We can find all clusters in linear time by running DFS twice! The idea is to run DFS once on the graph to find all connected components. Then reverse the direction of all the edges and rerun DFS. If $u$ is reachable from $v$ in both the (original) graph and when the edges are reversed, then $u$ and $v$ are on the same cluster.

The following demo presents this algorithm in more details.

Demo

You must complete the implementation of Task3.numberOfClusters according to the demo. Your implementation must closely follow the demo. Here are a few tips:

  1. Computing the reverse post-order traversal is an integral part of the solution. Let's elaborate a bit on that. Suppose you have the following directed graph.
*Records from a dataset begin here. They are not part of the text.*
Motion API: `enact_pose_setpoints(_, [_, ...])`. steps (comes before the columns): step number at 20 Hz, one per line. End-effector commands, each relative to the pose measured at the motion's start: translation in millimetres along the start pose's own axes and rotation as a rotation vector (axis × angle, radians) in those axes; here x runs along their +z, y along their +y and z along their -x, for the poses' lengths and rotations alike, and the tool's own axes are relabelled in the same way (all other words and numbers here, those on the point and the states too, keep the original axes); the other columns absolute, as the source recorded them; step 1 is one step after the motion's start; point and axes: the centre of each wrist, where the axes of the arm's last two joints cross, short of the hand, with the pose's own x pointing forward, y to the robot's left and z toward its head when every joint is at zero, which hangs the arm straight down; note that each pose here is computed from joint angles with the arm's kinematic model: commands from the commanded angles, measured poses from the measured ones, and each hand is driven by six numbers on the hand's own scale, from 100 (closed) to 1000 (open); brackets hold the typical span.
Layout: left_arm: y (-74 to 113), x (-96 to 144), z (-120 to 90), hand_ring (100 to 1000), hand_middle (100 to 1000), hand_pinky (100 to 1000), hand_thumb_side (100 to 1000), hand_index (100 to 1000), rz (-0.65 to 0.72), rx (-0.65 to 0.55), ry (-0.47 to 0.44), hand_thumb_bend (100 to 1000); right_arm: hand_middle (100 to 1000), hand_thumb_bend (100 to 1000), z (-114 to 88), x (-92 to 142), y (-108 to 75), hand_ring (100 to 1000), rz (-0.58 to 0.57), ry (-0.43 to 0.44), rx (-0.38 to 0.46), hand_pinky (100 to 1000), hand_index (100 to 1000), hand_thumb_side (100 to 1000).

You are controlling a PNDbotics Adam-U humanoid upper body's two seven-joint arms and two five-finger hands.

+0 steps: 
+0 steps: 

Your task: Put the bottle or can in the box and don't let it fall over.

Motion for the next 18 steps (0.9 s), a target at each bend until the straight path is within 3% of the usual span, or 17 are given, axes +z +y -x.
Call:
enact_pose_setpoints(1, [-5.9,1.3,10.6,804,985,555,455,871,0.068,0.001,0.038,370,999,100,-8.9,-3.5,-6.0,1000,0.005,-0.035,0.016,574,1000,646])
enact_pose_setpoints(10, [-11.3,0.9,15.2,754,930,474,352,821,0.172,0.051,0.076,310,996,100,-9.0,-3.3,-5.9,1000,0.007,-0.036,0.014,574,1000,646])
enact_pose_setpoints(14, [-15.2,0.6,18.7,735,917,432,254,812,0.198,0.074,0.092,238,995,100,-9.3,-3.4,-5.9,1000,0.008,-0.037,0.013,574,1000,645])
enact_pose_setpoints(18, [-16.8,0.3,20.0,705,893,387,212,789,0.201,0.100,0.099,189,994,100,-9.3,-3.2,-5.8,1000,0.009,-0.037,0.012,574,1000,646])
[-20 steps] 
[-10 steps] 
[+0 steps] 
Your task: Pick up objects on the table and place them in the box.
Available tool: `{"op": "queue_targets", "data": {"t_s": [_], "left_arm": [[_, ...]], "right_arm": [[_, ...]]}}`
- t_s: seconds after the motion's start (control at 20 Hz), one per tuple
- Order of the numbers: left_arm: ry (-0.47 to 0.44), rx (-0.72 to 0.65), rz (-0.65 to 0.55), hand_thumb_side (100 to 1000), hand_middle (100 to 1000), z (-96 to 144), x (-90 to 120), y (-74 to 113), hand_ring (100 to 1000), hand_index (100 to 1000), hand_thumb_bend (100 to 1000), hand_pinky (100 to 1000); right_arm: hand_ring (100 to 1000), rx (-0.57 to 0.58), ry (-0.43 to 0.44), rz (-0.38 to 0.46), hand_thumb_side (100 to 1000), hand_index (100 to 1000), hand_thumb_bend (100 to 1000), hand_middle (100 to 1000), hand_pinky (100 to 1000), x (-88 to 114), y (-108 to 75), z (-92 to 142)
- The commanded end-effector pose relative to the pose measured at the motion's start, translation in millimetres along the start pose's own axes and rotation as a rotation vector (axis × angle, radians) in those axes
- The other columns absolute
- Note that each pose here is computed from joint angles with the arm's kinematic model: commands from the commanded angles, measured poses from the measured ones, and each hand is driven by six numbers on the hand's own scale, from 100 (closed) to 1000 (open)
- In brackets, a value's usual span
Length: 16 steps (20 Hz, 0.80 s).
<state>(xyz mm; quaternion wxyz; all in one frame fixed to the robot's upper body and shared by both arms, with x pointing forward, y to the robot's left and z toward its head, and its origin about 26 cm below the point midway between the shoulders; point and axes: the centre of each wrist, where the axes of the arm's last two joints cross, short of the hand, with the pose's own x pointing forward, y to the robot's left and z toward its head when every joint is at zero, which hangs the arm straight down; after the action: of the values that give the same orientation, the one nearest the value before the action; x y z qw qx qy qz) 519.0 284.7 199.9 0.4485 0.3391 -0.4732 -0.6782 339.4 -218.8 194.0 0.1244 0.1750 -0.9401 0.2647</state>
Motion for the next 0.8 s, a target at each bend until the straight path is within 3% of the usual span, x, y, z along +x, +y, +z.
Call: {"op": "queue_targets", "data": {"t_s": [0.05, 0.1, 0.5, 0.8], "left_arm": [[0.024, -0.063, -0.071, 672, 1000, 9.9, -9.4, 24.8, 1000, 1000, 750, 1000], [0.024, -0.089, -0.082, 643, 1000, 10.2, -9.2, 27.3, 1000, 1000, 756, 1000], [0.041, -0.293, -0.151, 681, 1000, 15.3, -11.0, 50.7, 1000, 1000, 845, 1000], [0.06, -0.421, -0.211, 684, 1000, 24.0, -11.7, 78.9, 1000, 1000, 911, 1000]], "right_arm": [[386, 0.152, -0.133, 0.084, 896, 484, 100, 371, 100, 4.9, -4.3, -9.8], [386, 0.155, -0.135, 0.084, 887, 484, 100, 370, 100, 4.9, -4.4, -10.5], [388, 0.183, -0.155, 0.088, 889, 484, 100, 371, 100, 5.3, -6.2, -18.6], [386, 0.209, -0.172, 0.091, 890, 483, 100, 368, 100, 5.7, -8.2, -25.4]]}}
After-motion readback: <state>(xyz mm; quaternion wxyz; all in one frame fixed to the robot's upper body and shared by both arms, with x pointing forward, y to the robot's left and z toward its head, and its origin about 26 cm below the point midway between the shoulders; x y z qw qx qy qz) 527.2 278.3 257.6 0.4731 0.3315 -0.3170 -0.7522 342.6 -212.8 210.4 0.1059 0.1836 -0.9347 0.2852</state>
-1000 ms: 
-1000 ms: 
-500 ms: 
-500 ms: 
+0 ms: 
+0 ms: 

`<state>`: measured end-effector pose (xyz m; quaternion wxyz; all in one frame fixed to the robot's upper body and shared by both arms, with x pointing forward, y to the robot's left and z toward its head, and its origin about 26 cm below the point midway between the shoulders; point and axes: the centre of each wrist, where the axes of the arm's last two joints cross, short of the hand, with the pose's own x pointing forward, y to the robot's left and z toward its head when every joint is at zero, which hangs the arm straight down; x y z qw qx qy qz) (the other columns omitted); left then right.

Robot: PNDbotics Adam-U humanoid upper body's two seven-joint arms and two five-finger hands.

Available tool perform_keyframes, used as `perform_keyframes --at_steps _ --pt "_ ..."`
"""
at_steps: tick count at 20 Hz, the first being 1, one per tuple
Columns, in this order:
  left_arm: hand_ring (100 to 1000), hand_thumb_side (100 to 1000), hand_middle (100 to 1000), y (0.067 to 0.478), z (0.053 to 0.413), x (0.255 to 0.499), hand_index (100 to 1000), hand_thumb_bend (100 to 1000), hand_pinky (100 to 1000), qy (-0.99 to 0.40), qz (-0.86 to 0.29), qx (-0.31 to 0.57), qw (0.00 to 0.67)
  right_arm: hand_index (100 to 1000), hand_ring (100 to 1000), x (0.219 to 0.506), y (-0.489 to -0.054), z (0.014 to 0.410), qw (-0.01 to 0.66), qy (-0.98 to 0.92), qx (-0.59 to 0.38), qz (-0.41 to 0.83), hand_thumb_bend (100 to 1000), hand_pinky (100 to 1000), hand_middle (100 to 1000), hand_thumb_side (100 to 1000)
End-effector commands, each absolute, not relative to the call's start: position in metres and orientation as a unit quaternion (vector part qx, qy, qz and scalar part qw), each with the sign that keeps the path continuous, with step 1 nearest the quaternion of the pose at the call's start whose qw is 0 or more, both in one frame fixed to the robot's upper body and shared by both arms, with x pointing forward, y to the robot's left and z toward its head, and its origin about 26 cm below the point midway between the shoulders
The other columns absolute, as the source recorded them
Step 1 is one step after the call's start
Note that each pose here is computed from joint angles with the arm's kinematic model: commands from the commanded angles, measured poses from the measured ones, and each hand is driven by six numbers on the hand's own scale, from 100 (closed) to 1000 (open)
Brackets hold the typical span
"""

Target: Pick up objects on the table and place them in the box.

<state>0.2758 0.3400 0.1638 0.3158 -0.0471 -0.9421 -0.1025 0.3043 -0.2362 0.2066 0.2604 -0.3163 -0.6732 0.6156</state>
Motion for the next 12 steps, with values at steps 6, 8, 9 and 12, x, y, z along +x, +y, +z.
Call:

    If we perform DFS starting at vertex-1, assuming the DFS visits neighbors in numerical order, it would visit the vertices 1, 2, 3, 4 in that order. This is pre-order traversal: visit a node and then its neighbors. To perform post-order, we must delay marking a node as explored, after its neighbors have been explored. In that case, the post-order DFS will be 3, 2, 4, 1. The reverse post-order would be 1, 4, 2, 3. The use of Stack and recursive DFS allows you to easily capture the reverse post-order traversal.

  2. Consider the following graph, which is similar to the one above, except that the edge (1,4) is reversed.

    If you perform DFS starting at vertex-1, you will never reach vertex-4. This is okay if the goal is to find all the reachable vertices from vertex-1. However, when the goal is to find all connected components, we must perform DFS on the entire graph. Therefore, you must rerun DFS for vertices that are not explored.

    for every vertex s in graph:
        if s is not explored:
    	    run dfs starting at s
    

A few test cases are provided in Task3Test.java file. You are encouraged but not required to add more tests.